# MCP CATASTROPHIC FAILURE & KILL-SWITCH SPECIFICATION
**Version:** 1.0
**Date:** 2026-01-19
**Status:** APPROVED
**Audience:** Engineering & Operators
## Executive Summary
This specification defines the catastrophic failure handling system for the ATLAS-GATE MCP Server. When critical invariants are violated, the system engages a global kill-switch that:
- **Immediately** stops all write operations
- **Persists** across process restarts (survives crashes)

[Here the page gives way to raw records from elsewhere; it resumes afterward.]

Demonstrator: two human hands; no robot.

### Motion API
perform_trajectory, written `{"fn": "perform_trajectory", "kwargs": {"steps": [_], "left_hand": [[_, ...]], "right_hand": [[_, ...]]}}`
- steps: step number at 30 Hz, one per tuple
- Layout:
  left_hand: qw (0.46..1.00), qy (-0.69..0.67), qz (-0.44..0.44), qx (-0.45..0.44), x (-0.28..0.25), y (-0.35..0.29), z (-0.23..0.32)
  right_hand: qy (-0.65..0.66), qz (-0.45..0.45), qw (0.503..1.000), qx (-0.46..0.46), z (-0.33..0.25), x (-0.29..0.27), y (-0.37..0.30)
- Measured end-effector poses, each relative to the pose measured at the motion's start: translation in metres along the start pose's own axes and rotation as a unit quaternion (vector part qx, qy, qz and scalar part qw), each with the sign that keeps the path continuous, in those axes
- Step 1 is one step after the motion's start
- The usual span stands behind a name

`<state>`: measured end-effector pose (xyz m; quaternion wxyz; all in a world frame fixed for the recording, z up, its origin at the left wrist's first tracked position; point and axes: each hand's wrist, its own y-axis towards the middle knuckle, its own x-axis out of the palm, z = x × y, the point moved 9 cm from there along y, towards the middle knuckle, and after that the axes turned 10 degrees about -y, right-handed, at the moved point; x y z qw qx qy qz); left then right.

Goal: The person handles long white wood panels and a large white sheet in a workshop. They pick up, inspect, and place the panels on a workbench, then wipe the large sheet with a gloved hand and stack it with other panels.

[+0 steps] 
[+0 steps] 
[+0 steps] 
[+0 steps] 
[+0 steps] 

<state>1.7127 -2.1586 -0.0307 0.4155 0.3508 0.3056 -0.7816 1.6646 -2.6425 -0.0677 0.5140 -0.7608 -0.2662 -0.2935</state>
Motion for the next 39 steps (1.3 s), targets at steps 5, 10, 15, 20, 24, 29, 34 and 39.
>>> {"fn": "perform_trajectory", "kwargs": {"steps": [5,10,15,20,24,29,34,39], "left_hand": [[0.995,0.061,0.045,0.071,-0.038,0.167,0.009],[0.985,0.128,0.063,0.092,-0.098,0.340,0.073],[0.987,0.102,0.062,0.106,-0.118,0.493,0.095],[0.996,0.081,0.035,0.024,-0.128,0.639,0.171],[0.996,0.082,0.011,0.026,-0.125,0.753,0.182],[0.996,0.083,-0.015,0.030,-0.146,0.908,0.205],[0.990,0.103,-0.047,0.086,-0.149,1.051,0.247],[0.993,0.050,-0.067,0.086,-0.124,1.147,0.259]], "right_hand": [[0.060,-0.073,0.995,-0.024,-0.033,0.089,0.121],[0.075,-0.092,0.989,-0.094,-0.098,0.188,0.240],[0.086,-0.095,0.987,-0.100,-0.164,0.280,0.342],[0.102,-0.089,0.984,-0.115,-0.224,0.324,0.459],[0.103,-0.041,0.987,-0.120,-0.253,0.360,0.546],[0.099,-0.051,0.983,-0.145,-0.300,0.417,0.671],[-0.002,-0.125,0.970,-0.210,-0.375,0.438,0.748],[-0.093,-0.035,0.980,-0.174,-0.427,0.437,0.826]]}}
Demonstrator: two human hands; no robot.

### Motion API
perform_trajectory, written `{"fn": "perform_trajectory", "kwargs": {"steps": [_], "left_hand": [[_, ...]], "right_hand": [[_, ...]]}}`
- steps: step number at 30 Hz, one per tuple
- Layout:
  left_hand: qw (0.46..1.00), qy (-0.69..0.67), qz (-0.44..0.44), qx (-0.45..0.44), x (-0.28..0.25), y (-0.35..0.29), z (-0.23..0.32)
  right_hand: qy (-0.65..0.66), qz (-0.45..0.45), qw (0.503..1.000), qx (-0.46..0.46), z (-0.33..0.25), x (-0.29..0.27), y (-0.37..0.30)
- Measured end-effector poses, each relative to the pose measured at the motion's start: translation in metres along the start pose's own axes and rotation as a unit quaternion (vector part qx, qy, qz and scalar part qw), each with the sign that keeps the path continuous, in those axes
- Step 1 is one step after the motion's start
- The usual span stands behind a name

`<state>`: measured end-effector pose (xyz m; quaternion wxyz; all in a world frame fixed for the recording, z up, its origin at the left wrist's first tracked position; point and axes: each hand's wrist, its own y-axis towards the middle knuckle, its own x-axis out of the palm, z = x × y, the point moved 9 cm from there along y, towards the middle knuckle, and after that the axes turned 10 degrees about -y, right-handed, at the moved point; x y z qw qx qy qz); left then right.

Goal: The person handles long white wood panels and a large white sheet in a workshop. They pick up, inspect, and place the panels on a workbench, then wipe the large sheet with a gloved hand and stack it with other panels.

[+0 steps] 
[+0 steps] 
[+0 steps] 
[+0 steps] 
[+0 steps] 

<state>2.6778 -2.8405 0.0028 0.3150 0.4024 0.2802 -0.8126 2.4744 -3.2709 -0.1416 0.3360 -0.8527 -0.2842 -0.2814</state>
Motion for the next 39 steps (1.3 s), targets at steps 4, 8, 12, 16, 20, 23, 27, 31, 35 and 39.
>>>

- **Allows** read-only forensic access only
- **Requires** human operator acknowledgement and recovery verification before unlock
- **Produces** auditable evidence and detailed halt reports
The kill-switch is **non-negotiable**: once engaged, the system refuses all mutations until recovery verifications pass.
---
## 1. Failure Taxonomy
All failures are classified with stable IDs (F-*) mapped to invariants and default responses.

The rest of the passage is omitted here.